--- INPUT DATA ---
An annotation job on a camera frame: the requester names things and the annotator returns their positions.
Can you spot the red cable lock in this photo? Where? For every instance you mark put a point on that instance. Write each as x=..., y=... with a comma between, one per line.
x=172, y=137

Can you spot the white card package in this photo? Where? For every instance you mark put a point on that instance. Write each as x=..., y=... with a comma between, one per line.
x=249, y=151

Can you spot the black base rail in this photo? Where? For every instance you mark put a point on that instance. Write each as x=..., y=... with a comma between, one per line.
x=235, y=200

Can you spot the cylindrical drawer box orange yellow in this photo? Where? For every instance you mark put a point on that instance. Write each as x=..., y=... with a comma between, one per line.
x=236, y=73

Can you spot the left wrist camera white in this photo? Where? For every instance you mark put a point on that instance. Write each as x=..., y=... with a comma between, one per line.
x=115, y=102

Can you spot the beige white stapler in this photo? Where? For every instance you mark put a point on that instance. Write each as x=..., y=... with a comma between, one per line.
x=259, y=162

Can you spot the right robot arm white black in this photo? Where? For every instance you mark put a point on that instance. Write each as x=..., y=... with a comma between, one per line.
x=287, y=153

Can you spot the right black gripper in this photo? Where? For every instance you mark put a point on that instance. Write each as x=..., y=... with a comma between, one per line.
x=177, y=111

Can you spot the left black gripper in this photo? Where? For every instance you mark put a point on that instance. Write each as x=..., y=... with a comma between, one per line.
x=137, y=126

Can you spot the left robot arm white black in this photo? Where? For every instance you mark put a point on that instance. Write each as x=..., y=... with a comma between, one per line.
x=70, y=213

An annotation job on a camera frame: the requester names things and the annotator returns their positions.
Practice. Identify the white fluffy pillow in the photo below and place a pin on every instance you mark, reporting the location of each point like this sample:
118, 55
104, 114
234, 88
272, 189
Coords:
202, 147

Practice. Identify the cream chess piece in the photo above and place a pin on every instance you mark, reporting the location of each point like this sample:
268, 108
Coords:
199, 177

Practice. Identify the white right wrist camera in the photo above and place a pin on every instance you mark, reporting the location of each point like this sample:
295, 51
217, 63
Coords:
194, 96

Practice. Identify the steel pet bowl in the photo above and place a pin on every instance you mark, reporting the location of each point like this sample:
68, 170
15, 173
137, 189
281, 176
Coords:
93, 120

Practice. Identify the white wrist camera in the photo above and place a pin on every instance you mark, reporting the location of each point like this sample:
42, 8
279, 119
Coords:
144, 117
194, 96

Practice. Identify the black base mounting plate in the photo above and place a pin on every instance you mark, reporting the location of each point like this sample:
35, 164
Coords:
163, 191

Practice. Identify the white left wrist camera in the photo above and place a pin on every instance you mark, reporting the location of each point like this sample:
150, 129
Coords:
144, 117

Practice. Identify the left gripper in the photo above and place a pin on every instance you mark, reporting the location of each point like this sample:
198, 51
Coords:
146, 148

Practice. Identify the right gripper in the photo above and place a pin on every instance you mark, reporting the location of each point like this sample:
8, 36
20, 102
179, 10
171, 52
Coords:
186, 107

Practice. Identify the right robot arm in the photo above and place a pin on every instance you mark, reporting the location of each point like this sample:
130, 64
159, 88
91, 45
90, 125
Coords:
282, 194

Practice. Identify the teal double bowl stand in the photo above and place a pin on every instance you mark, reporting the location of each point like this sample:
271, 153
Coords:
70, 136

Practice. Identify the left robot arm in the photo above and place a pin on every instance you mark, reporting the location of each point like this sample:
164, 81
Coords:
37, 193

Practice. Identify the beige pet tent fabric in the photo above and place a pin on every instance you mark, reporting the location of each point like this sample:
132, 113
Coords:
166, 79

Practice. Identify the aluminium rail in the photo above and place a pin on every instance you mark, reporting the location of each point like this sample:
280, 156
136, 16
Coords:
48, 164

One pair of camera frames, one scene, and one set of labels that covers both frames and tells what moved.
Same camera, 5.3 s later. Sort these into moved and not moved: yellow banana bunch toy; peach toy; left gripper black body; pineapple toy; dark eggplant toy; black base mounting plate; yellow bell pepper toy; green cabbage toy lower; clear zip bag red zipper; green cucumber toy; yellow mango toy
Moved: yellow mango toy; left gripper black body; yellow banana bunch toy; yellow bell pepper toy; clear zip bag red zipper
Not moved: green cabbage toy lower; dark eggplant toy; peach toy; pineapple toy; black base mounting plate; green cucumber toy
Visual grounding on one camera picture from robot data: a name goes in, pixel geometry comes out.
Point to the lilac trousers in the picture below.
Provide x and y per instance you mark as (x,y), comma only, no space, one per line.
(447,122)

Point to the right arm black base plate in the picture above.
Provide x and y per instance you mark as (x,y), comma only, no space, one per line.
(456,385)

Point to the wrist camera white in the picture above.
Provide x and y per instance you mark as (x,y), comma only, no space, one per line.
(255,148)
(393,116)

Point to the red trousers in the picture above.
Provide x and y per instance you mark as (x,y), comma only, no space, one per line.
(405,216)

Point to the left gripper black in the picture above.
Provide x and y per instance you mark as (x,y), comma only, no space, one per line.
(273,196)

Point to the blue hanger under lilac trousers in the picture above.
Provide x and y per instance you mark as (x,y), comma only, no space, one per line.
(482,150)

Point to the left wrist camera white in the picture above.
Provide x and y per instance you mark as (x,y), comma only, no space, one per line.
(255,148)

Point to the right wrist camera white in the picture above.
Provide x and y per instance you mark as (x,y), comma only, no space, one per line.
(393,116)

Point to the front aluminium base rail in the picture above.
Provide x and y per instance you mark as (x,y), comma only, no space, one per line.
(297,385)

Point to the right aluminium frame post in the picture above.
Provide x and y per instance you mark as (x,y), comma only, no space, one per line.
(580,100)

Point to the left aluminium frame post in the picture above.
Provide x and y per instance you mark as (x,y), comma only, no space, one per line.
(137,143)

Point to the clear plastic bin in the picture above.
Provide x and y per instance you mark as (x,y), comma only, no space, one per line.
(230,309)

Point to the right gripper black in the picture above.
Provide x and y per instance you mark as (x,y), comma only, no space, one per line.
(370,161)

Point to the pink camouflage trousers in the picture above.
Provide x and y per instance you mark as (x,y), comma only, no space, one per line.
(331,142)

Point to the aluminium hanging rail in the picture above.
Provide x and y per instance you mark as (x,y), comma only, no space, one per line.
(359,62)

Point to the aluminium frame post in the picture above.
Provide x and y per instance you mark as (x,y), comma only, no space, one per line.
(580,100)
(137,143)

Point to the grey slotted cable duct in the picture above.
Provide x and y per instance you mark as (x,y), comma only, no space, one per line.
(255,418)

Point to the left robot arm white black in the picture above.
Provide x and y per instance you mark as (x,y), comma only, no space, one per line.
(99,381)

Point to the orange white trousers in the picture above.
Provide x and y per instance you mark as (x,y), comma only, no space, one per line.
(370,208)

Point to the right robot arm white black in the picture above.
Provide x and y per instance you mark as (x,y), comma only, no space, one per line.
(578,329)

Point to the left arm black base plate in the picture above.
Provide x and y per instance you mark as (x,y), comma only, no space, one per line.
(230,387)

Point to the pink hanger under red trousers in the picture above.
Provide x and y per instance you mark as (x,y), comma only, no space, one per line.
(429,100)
---
### WORK INSTRUCTION
Your task is to reproduce the full listing exactly.

### EXPECTED ANSWER
An annotation job on a camera frame: the requester names things and the annotator returns their positions.
Can you spot the red cable lock in this photo? Where? For every instance you mark put a point on that instance. Write each as x=..., y=... with a comma between, one per line.
x=172, y=137

Can you spot the white card package in this photo? Where? For every instance you mark put a point on that instance. Write each as x=..., y=... with a comma between, one per line.
x=249, y=151

Can you spot the black base rail in this photo? Where? For every instance you mark put a point on that instance. Write each as x=..., y=... with a comma between, one per line.
x=235, y=200

Can you spot the cylindrical drawer box orange yellow in this photo? Where? For every instance you mark put a point on that instance. Write each as x=..., y=... with a comma between, one per line.
x=236, y=73

Can you spot the left wrist camera white in this photo? Where? For every instance you mark put a point on that instance. Write each as x=..., y=... with a comma between, one per line.
x=115, y=102

Can you spot the beige white stapler in this photo? Where? For every instance you mark put a point on that instance. Write each as x=..., y=... with a comma between, one per line.
x=259, y=162

Can you spot the right robot arm white black in this photo? Where? For every instance you mark put a point on that instance. Write each as x=..., y=... with a comma between, one per line.
x=287, y=153

Can you spot the right black gripper in this photo? Where? For every instance you mark put a point on that instance. Write each as x=..., y=... with a comma between, one per line.
x=177, y=111

Can you spot the left black gripper in this photo? Where? For every instance you mark put a point on that instance. Write each as x=..., y=... with a comma between, one per line.
x=137, y=126

Can you spot the left robot arm white black in this photo? Where? For every instance you mark put a point on that instance. Write each as x=..., y=... with a comma between, one per line.
x=70, y=213

An annotation job on a camera frame: the requester names things and the annotator returns their positions.
Practice. Identify the white fluffy pillow in the photo below and place a pin on every instance you mark, reporting the location of each point like this sample:
118, 55
104, 114
234, 88
272, 189
Coords:
202, 147

Practice. Identify the cream chess piece in the photo above and place a pin on every instance you mark, reporting the location of each point like this sample:
268, 108
Coords:
199, 177

Practice. Identify the white right wrist camera in the photo above and place a pin on every instance you mark, reporting the location of each point like this sample:
295, 51
217, 63
Coords:
194, 96

Practice. Identify the steel pet bowl in the photo above and place a pin on every instance you mark, reporting the location of each point like this sample:
68, 170
15, 173
137, 189
281, 176
Coords:
93, 120

Practice. Identify the white wrist camera in the photo above and place a pin on every instance you mark, reporting the location of each point like this sample:
42, 8
279, 119
Coords:
144, 117
194, 96

Practice. Identify the black base mounting plate in the photo above and place a pin on every instance you mark, reporting the location of each point like this sample:
35, 164
Coords:
163, 191

Practice. Identify the white left wrist camera in the photo above and place a pin on every instance you mark, reporting the location of each point like this sample:
150, 129
Coords:
144, 117

Practice. Identify the left gripper in the photo above and place a pin on every instance you mark, reporting the location of each point like this sample:
198, 51
Coords:
146, 148

Practice. Identify the right gripper in the photo above and place a pin on every instance you mark, reporting the location of each point like this sample:
8, 36
20, 102
179, 10
171, 52
Coords:
186, 107

Practice. Identify the right robot arm in the photo above and place a pin on every instance you mark, reporting the location of each point like this sample:
130, 64
159, 88
91, 45
90, 125
Coords:
282, 194

Practice. Identify the teal double bowl stand in the photo above and place a pin on every instance you mark, reporting the location of each point like this sample:
271, 153
Coords:
70, 136

Practice. Identify the left robot arm in the photo above and place a pin on every instance you mark, reporting the location of each point like this sample:
164, 81
Coords:
37, 193

Practice. Identify the beige pet tent fabric in the photo above and place a pin on every instance you mark, reporting the location of each point like this sample:
132, 113
Coords:
166, 79

Practice. Identify the aluminium rail in the photo above and place a pin on every instance you mark, reporting the location of each point like this sample:
280, 156
136, 16
Coords:
48, 164

One pair of camera frames, one scene, and one set of labels that covers both frames and tells what moved.
Same camera, 5.3 s later. Sort these into moved and not moved: yellow banana bunch toy; peach toy; left gripper black body; pineapple toy; dark eggplant toy; black base mounting plate; yellow bell pepper toy; green cabbage toy lower; clear zip bag red zipper; green cucumber toy; yellow mango toy
Moved: yellow mango toy; left gripper black body; yellow banana bunch toy; yellow bell pepper toy; clear zip bag red zipper
Not moved: green cabbage toy lower; dark eggplant toy; peach toy; pineapple toy; black base mounting plate; green cucumber toy
Visual grounding on one camera picture from robot data: a name goes in, pixel geometry comes out.
Point to the lilac trousers in the picture below.
Provide x and y per instance you mark as (x,y), comma only, no space, one per line.
(447,122)

Point to the right arm black base plate in the picture above.
Provide x and y per instance you mark as (x,y), comma only, no space, one per line.
(456,385)

Point to the wrist camera white in the picture above.
Provide x and y per instance you mark as (x,y), comma only, no space, one per line.
(255,148)
(393,116)

Point to the red trousers in the picture above.
Provide x and y per instance you mark as (x,y), comma only, no space, one per line.
(405,216)

Point to the left gripper black in the picture above.
Provide x and y per instance you mark as (x,y), comma only, no space, one per line.
(273,196)

Point to the blue hanger under lilac trousers in the picture above.
Provide x and y per instance you mark as (x,y), comma only, no space, one per line.
(482,150)

Point to the left wrist camera white in the picture above.
Provide x and y per instance you mark as (x,y), comma only, no space, one per line.
(255,148)

Point to the right wrist camera white in the picture above.
Provide x and y per instance you mark as (x,y), comma only, no space, one per line.
(393,116)

Point to the front aluminium base rail in the picture above.
Provide x and y per instance you mark as (x,y), comma only, no space, one per line.
(297,385)

Point to the right aluminium frame post in the picture above.
Provide x and y per instance you mark as (x,y), comma only, no space, one per line.
(580,100)

Point to the left aluminium frame post in the picture above.
Provide x and y per instance you mark as (x,y), comma only, no space, one per line.
(137,143)

Point to the clear plastic bin in the picture above.
Provide x and y per instance you mark as (x,y), comma only, no space, one per line.
(230,309)

Point to the right gripper black in the picture above.
Provide x and y per instance you mark as (x,y), comma only, no space, one per line.
(370,161)

Point to the pink camouflage trousers in the picture above.
Provide x and y per instance you mark as (x,y), comma only, no space, one per line.
(331,142)

Point to the aluminium hanging rail in the picture above.
Provide x and y per instance you mark as (x,y), comma only, no space, one per line.
(359,62)

Point to the aluminium frame post in the picture above.
Provide x and y per instance you mark as (x,y), comma only, no space, one per line.
(580,100)
(137,143)

Point to the grey slotted cable duct in the picture above.
Provide x and y per instance you mark as (x,y), comma only, no space, one per line.
(255,418)

Point to the left robot arm white black in the picture above.
Provide x and y per instance you mark as (x,y), comma only, no space, one per line.
(99,381)

Point to the orange white trousers in the picture above.
Provide x and y per instance you mark as (x,y), comma only, no space, one per line.
(370,208)

Point to the right robot arm white black in the picture above.
Provide x and y per instance you mark as (x,y), comma only, no space, one per line.
(578,329)

Point to the left arm black base plate in the picture above.
Provide x and y per instance you mark as (x,y), comma only, no space, one per line.
(230,387)

Point to the pink hanger under red trousers in the picture above.
Provide x and y per instance you mark as (x,y), comma only, no space, one per line.
(429,100)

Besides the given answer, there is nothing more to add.